April 23, 2024
Aptamers

Unlocking the Therapeutic Potential of Aptamers A Comprehensive Overview

Aptamers are oligonucleotide or peptide molecules that bind to a specific target molecule. They are identified through an in vitro selection process called Systematic Evolution of Ligands by EXponential enrichment (SELEX). This process has enabled the development of aptamers against a wide range of targets including proteins, peptides, nucleotides, drugs, toxins, and even whole cells and organisms. Due to their small size and ability to bind targets with high affinity and specificity, aptamers hold immense potential for diagnostics and therapeutics.

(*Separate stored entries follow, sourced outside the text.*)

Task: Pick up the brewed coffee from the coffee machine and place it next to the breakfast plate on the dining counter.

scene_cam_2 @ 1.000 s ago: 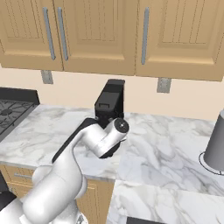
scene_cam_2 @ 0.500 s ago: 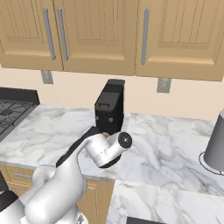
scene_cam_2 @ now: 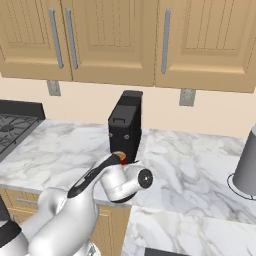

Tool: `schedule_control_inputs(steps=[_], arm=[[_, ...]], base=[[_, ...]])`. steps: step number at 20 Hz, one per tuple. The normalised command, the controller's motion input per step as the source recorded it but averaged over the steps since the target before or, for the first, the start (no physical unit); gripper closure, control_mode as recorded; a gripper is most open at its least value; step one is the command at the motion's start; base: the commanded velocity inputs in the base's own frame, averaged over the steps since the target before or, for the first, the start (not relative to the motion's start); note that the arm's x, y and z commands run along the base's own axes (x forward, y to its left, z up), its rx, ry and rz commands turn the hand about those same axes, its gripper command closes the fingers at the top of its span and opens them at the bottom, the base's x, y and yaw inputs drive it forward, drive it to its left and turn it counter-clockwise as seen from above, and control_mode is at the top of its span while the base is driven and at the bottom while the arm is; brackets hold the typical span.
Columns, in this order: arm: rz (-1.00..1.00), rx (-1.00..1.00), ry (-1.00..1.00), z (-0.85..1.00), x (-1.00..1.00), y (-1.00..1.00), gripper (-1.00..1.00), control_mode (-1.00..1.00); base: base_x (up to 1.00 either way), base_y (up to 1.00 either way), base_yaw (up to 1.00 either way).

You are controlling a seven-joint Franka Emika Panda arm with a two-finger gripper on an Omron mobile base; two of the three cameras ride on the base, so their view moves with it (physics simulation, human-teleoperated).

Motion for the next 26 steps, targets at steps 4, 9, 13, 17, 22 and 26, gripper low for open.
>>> schedule_control_inputs(steps=[4, 9, 13, 17, 22, 26], arm=[[0.11, 0.13, 0.00, 0.00, 0.12, -0.01, -1.00, -1.00], [0.04, 0.10, 0.00, 0.00, 0.18, -0.18, -1.00, -1.00], [0.00, 0.05, 0.00, 0.00, 0.21, -0.24, -1.00, -1.00], [0.00, 0.01, 0.00, 0.00, 0.26, -0.08, -1.00, -1.00], [0.00, 0.00, 0.00, -0.01, 0.26, 0.00, 1.00, -1.00], [0.00, 0.00, 0.00, -0.01, 0.02, 0.00, 1.00, -1.00]], base=[[0.00, 0.00, 0.00], [0.00, 0.00, 0.00], [0.00, 0.00, 0.00], [0.00, 0.00, 0.00], [0.00, 0.00, 0.00], [0.00, 0.00, 0.00]])
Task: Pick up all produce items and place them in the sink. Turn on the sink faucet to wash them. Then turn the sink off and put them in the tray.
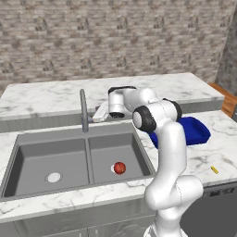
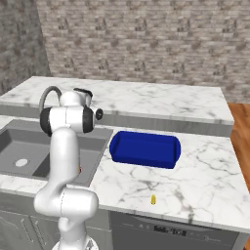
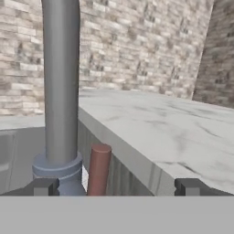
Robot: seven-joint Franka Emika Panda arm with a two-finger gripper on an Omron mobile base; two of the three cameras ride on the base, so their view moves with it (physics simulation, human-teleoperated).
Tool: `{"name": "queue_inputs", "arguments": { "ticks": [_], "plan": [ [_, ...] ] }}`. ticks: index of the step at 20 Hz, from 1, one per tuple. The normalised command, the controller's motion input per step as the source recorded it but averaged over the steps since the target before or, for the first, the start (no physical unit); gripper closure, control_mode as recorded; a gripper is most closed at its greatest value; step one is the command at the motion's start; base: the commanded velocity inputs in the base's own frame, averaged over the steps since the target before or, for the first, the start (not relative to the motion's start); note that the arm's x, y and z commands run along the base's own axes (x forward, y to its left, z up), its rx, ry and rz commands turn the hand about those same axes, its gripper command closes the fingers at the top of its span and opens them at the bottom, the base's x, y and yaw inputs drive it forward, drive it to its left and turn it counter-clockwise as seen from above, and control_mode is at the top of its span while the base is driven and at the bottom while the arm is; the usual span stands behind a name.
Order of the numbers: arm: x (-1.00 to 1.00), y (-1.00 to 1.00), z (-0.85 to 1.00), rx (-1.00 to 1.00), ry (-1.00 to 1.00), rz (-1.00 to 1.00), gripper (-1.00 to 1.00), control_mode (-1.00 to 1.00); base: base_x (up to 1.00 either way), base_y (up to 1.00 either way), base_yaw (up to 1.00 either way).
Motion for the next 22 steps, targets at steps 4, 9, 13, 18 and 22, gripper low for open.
{"name": "queue_inputs", "arguments": {
  "ticks": [4, 9, 13, 18, 22],
  "plan": [
    [0.19, 0.21, -0.11, 0.0, 0.0, 0.01, -1.0, -1.0, 0.0, 0.0, 0.0],
    [0.16, 0.25, -0.16, 0.0, 0.01, 0.01, 1.0, -1.0, 0.0, 0.0, 0.0],
    [0.1, 0.27, -0.14, -0.01, 0.01, 0.0, 1.0, -1.0, 0.0, 0.0, 0.0],
    [-0.01, 0.25, -0.06, -0.03, 0.0, 0.0, 1.0, -1.0, 0.0, 0.0, 0.0],
    [-0.1, 0.16, -0.03, -0.04, 0.0, 0.0, 1.0, -1.0, 0.0, 0.0, 0.0]
  ]
}}
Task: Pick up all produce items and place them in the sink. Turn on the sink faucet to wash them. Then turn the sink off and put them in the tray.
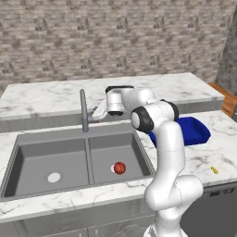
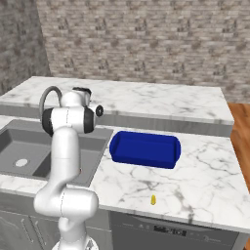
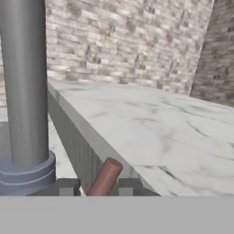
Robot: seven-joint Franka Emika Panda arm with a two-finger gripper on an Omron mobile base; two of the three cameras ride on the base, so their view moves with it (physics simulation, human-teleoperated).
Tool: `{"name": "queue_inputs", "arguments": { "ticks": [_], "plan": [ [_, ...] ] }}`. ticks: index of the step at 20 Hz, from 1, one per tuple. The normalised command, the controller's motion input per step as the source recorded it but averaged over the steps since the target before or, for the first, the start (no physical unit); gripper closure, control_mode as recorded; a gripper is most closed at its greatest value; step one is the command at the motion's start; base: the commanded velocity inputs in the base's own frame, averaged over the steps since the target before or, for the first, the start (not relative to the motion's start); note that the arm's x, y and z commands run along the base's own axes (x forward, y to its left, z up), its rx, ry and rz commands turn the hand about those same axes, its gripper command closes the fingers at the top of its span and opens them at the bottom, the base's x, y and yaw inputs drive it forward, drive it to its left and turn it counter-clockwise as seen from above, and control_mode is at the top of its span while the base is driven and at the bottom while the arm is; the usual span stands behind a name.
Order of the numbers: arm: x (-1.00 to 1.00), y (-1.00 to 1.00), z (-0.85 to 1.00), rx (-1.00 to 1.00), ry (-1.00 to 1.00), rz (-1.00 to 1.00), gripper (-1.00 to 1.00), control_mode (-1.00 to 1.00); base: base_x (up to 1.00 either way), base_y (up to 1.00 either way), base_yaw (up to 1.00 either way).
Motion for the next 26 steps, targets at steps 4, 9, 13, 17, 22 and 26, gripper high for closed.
{"name": "queue_inputs", "arguments": {
  "ticks": [4, 9, 13, 17, 22, 26],
  "plan": [
    [-0.07, 0.1, -0.02, -0.02, 0.0, 0.0, 1.0, -1.0, 0.0, 0.0, 0.0],
    [-0.06, 0.02, -0.02, -0.01, 0.0, -0.02, 1.0, -1.0, 0.0, 0.0, 0.0],
    [-0.01, 0.0, -0.01, 0.0, 0.01, -0.05, 1.0, -1.0, 0.0, 0.0, 0.0],
    [0.0, 0.0, 0.0, 0.0, 0.07, -0.07, 1.0, -1.0, 0.0, 0.0, 0.0],
    [0.0, -0.05, 0.0, 0.0, 0.18, -0.09, 1.0, -1.0, 0.0, 0.0, 0.0],
    [-0.01, -0.24, 0.0, 0.0, 0.21, -0.1, 1.0, -1.0, 0.0, 0.0, 0.0]
  ]
}}
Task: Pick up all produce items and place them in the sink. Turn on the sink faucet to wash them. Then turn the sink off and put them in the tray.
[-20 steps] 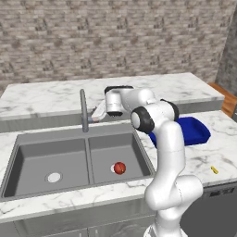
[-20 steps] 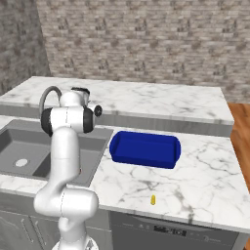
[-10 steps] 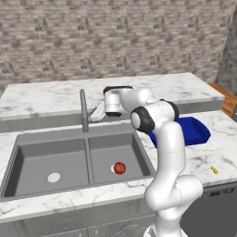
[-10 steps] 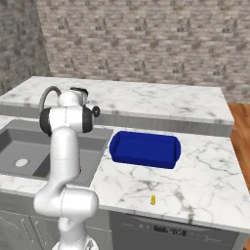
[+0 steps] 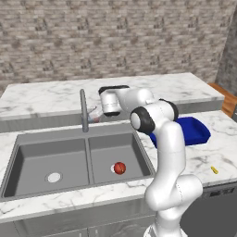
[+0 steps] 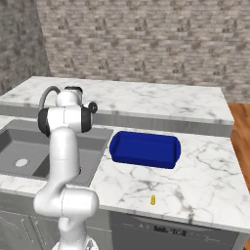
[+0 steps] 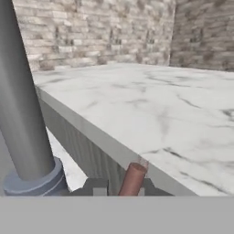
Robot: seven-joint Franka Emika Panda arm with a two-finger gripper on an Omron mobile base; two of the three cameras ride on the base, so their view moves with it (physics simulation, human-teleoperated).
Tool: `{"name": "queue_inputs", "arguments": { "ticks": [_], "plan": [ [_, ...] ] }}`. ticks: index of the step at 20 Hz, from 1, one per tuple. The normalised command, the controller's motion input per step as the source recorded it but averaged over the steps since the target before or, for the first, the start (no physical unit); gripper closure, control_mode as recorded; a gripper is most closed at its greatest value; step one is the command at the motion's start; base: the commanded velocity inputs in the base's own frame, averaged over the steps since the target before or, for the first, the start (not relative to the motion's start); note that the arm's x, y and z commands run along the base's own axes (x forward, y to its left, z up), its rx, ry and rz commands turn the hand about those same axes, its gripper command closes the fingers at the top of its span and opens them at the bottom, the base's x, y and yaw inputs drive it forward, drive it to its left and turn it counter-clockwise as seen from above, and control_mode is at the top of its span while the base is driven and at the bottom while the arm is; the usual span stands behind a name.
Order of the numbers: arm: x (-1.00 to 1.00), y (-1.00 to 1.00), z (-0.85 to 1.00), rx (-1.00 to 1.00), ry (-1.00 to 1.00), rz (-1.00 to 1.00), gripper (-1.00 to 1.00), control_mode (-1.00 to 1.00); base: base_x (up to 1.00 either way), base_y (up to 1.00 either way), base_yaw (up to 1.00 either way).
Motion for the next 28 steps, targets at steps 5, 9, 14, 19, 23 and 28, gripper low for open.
{"name": "queue_inputs", "arguments": {
  "ticks": [5, 9, 14, 19, 23, 28],
  "plan": [
    [0.0, -0.42, 0.0, 0.0, 0.18, -0.07, 1.0, -1.0, 0.0, 0.0, 0.0],
    [-0.02, -0.56, -0.03, 0.0, 0.11, -0.04, 1.0, -1.0, 0.0, 0.0, 0.0],
    [-0.05, -0.59, -0.08, 0.0, 0.09, -0.04, 1.0, -1.0, 0.0, 0.0, 0.0],
    [-0.09, -0.64, -0.1, 0.01, 0.06, -0.03, 1.0, -1.0, 0.0, 0.0, 0.0],
    [-0.1, -0.65, -0.13, 0.02, 0.04, -0.02, 1.0, -1.0, 0.0, 0.0, 0.0],
    [-0.09, -0.67, -0.17, 0.03, 0.03, -0.01, 1.0, -1.0, 0.0, 0.0, 0.0]
  ]
}}
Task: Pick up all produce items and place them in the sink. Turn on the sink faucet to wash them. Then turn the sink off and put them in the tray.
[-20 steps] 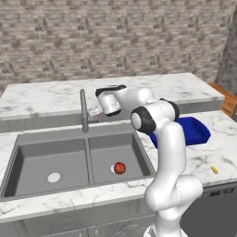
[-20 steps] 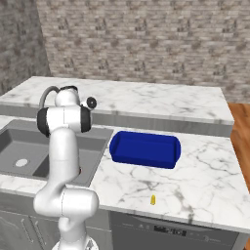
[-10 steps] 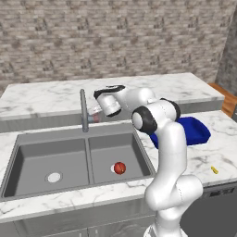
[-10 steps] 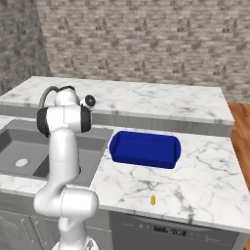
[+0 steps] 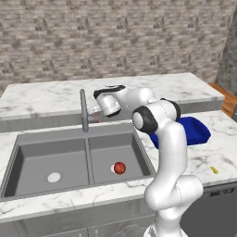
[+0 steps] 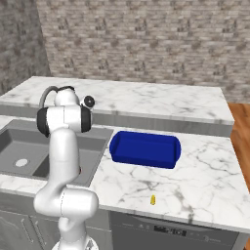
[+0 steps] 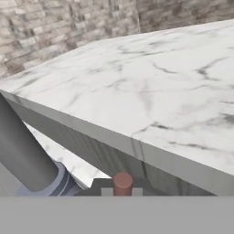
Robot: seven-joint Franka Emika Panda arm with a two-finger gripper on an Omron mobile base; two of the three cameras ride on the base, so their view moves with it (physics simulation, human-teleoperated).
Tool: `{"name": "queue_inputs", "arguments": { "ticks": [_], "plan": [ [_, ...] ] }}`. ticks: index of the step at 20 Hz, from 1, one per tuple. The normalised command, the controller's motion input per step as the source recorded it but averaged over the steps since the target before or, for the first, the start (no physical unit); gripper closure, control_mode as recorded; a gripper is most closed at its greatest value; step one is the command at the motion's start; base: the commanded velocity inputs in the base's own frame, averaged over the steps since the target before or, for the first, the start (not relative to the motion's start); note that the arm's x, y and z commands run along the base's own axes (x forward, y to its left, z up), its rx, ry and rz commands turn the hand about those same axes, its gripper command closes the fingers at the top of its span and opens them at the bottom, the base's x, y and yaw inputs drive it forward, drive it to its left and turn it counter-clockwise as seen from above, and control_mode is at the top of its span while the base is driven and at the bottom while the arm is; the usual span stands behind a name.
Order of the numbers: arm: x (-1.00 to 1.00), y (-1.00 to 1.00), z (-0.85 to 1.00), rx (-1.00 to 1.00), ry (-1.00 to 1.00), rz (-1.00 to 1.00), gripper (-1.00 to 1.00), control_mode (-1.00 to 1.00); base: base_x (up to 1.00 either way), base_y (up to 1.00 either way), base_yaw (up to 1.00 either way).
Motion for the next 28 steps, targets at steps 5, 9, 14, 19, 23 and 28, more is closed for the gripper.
{"name": "queue_inputs", "arguments": {
  "ticks": [5, 9, 14, 19, 23, 28],
  "plan": [
    [-0.1, -0.75, -0.19, 0.04, 0.04, -0.01, 1.0, -1.0, 0.0, 0.0, 0.0],
    [-0.1, -0.78, -0.18, 0.03, 0.06, -0.01, 1.0, -1.0, 0.0, 0.0, 0.0],
    [-0.1, -0.84, -0.2, 0.03, 0.09, -0.02, 1.0, -1.0, 0.0, 0.0, 0.0],
    [-0.06, -0.84, -0.23, 0.03, 0.1, -0.02, 1.0, -1.0, 0.0, 0.0, 0.0],
    [-0.04, -0.86, -0.25, 0.04, 0.1, -0.01, 1.0, -1.0, 0.0, 0.0, 0.0],
    [-0.07, -0.87, -0.3, 0.05, 0.09, -0.01, 1.0, -1.0, 0.0, 0.0, 0.0]
  ]
}}
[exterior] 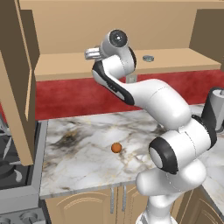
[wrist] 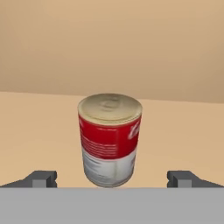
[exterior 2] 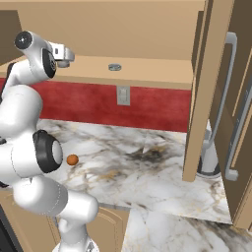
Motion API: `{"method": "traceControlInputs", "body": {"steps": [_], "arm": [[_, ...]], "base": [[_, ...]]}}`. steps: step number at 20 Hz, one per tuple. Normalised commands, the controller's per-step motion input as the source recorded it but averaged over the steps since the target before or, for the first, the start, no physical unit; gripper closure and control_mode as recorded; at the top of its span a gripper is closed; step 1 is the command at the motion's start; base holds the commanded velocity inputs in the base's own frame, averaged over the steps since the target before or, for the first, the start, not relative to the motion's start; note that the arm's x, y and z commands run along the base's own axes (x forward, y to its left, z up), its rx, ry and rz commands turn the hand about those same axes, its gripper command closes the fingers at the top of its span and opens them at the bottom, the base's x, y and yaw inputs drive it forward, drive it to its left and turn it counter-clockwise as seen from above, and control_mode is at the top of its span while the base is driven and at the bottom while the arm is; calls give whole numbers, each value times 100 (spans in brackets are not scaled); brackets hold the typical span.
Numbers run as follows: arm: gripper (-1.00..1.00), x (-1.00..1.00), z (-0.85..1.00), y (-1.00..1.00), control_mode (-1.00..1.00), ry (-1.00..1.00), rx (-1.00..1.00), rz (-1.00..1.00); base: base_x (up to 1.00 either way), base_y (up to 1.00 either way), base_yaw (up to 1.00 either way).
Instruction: Restock the canned food cabinet by taking the new fresh canned food from the counter and placing it in the cabinet. Then, take the old canned food from the cabinet and place it on the counter.
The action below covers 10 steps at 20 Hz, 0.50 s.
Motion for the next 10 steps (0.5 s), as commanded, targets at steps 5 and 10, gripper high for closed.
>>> {"method": "traceControlInputs", "body": {"steps": [5,10], "arm": [[-100,7,-2,2,-100,0,0,0],[-100,7,-4,1,-100,0,0,0]], "base": [[0,0,0],[0,0,0]]}}
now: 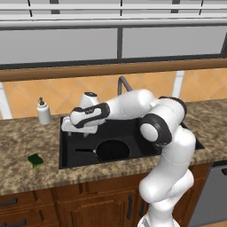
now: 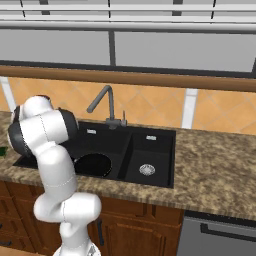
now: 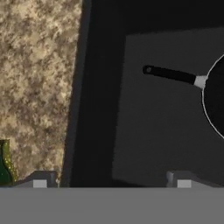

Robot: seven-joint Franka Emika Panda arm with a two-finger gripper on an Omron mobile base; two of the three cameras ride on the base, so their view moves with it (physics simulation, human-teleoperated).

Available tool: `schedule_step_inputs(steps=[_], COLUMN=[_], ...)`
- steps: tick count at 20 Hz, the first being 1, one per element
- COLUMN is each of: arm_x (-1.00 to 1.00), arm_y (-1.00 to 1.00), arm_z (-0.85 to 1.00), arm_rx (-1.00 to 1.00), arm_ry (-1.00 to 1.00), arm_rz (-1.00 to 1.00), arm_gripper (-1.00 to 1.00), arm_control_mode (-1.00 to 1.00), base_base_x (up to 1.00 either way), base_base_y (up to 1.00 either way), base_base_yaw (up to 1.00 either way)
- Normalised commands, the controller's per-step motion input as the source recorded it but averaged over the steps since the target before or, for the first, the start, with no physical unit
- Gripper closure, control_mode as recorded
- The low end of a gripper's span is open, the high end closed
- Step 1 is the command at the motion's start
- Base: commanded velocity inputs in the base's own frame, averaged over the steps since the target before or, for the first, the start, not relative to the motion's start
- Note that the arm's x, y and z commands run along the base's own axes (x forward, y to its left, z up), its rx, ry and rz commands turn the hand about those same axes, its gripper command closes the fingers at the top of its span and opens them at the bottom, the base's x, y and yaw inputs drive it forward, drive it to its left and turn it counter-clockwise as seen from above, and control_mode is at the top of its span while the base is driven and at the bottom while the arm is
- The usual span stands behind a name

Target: Pick the pan and sponge and place them into the sink. Then turn on the water.

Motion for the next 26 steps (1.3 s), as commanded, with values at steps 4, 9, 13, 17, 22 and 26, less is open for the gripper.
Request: schedule_step_inputs(steps=[4, 9, 13, 17, 22, 26], arm_x=[-0.28, -0.1, -0.11, -0.26, -0.27, -0.14], arm_y=[0.52, 0.31, 0.24, 0.44, 0.57, 0.51], arm_z=[0.02, 0.0, -0.01, 0.0, 0.0, 0.0], arm_rx=[-0.19, -0.16, -0.12, -0.09, -0.02, 0.0], arm_ry=[0.0, 0.0, 0.0, 0.0, 0.0, 0.0], arm_rz=[0.54, 0.1, 0.05, 0.02, 0.0, -0.02], arm_gripper=[-1.0, -1.0, -1.0, -1.0, -1.0, -1.0], arm_control_mode=[-1.0, -1.0, -1.0, -1.0, -1.0, -1.0], base_base_x=[0.0, 0.0, 0.0, 0.0, 0.0, 0.0], base_base_y=[0.0, 0.0, 0.0, 0.0, 0.0, 0.0], base_base_yaw=[0.0, 0.0, 0.0, 0.0, 0.0, 0.0])
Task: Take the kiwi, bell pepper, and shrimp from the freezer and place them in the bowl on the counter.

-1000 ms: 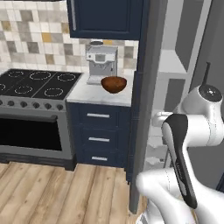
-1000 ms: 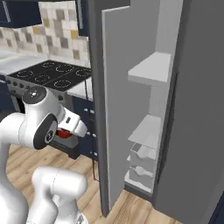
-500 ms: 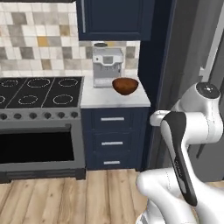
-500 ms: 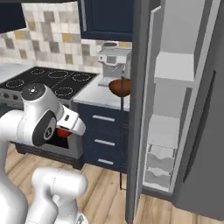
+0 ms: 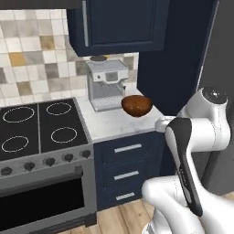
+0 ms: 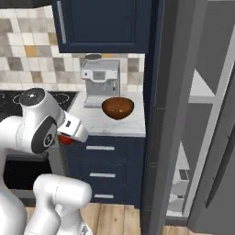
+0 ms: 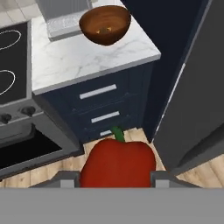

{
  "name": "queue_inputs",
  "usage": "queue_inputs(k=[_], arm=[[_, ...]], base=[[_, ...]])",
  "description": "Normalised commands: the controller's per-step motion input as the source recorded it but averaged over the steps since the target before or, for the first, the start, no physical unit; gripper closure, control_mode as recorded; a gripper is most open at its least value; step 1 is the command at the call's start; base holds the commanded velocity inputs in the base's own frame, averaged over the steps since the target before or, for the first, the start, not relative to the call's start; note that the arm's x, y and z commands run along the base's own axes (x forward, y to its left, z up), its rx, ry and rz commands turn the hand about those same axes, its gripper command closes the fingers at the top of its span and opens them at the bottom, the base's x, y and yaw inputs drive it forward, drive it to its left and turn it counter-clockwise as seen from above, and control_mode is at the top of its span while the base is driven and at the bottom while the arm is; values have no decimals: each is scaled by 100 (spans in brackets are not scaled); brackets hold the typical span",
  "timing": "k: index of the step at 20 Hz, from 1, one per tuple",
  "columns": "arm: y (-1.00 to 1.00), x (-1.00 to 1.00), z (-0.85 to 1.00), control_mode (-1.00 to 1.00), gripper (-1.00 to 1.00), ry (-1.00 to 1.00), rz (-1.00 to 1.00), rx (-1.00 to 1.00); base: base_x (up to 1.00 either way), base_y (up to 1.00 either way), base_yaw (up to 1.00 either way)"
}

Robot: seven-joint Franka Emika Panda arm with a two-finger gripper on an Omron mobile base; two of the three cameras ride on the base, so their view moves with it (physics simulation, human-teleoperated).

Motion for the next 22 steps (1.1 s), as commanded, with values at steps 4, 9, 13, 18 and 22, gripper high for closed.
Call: queue_inputs(k=[4,9,13,18,22], arm=[[0,0,0,100,100,0,0,0],[0,0,0,100,100,0,0,0],[12,25,-8,-100,100,0,-6,-1],[19,99,-61,-100,100,0,-19,0],[-3,100,-75,-100,100,0,-12,5]], base=[[100,32,-36],[100,37,-28],[75,43,-17],[0,0,0],[0,0,0]])
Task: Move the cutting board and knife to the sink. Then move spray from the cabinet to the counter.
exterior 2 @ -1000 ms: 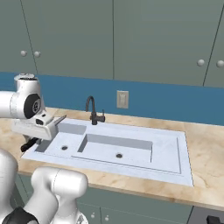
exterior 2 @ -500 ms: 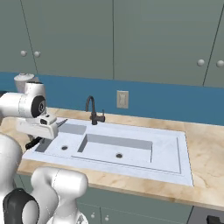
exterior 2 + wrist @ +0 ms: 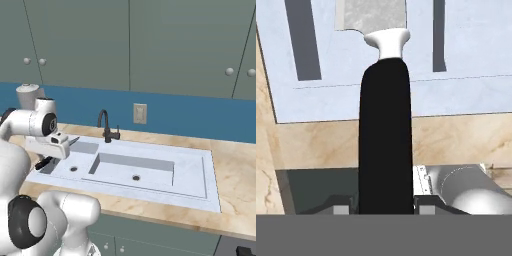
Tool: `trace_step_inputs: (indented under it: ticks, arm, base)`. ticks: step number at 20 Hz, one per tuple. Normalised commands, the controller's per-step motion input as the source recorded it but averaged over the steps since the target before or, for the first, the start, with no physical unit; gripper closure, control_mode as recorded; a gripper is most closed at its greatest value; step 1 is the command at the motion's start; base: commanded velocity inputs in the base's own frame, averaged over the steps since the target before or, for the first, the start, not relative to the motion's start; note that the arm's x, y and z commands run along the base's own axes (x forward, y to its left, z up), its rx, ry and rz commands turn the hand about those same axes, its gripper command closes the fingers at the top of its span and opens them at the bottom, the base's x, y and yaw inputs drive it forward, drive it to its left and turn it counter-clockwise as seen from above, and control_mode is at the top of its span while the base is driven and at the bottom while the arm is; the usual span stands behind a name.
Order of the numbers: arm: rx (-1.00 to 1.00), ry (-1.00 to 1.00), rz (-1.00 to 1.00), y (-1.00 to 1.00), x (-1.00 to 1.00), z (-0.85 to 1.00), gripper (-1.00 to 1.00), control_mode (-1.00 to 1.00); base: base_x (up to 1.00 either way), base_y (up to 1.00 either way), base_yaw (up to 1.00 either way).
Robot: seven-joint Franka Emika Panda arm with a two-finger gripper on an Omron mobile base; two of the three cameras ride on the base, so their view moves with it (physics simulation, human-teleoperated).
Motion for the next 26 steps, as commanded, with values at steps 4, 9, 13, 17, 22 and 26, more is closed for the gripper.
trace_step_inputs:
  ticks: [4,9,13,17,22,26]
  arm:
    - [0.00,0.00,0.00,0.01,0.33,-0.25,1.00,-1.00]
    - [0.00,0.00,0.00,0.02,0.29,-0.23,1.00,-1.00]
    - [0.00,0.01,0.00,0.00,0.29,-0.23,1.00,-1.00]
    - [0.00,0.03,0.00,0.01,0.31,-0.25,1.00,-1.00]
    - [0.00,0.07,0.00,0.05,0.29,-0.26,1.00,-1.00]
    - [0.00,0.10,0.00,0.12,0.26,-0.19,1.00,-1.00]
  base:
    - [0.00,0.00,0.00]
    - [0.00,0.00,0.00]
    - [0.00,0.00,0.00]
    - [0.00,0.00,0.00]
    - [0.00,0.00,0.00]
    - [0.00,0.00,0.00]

Structure and selection of aptamers

Aptamers are usually RNA or single-stranded DNA oligonucleotides that range between 15–80 nucleotides in length. The SELEX process starts with a random nucleic acid library containing 1013–1015 different sequences. This library is incubated with the target molecule, and sequences that do not bind are washed away. The bound sequences are then eluted and amplified by PCR. The amplified pool is used for the next round of selection with repetitive cycles of binding, partitioning, eluting, and amplifying leading to enrichment of sequences that tightly and specifically bind the target. By the 10th-15th round, individual sequences are cloned and characterized for binding affinity and specificity. The best candidate sequences identified as aptamers usually fold into well-defined secondary and tertiary structures necessary for target recognition and binding.

Properties of aptamers

Some key properties of aptamers that make them attractive as therapeutics include high affinity and specificity for their targets. Aptamers can bind targets with dissociation constants in the picomolar to nanomolar range, rivalling monoclonal antibodies. Their specificity arises from unique 3D structures that allow recognition of epitopes not accessible to antibodies. Aptamers are also small in size (8-15 kDa) compared to antibodies, making them well-suited for tissue penetration. They are stable, non-immunogenic and have limited systemic clearance due to their smaller size, extending their in vivo half-life. Their chemical synthesis allows easy modification with other functional moieties like fluorophores and polyethylene glycol (PEG) to enhance bioavailability and pharmacokinetics. Significantly, aptamers can be identified against non-immunogenic targets for which antibodies cannot be generated. Their selection relies solely on the ability to fold into structures binding the target.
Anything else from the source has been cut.